### Data extract
++++++

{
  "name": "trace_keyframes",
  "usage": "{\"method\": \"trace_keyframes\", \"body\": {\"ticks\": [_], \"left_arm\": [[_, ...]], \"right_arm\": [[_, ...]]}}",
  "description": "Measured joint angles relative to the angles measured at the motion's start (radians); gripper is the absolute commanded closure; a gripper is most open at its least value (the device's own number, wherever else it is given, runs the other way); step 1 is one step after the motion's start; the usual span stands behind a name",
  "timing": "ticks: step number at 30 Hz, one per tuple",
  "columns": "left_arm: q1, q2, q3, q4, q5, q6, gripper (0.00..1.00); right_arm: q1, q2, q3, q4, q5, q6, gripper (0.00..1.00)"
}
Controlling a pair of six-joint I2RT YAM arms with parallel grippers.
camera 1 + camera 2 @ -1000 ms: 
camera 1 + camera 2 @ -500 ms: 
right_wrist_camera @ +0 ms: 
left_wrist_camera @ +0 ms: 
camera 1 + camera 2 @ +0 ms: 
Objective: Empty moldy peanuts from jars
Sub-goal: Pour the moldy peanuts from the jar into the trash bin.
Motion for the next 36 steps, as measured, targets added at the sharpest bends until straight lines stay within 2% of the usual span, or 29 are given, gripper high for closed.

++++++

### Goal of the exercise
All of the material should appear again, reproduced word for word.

### Output of the exercise
{
  "name": "trace_keyframes",
  "usage": "{\"method\": \"trace_keyframes\", \"body\": {\"ticks\": [_], \"left_arm\": [[_, ...]], \"right_arm\": [[_, ...]]}}",
  "description": "Measured joint angles relative to the angles measured at the motion's start (radians); gripper is the absolute commanded closure; a gripper is most open at its least value (the device's own number, wherever else it is given, runs the other way); step 1 is one step after the motion's start; the usual span stands behind a name",
  "timing": "ticks: step number at 30 Hz, one per tuple",
  "columns": "left_arm: q1, q2, q3, q4, q5, q6, gripper (0.00..1.00); right_arm: q1, q2, q3, q4, q5, q6, gripper (0.00..1.00)"
}
Controlling a pair of six-joint I2RT YAM arms with parallel grippers.
camera 1 + camera 2 @ -1000 ms: 
camera 1 + camera 2 @ -500 ms: 
right_wrist_camera @ +0 ms: 
left_wrist_camera @ +0 ms: 
camera 1 + camera 2 @ +0 ms: 
Objective: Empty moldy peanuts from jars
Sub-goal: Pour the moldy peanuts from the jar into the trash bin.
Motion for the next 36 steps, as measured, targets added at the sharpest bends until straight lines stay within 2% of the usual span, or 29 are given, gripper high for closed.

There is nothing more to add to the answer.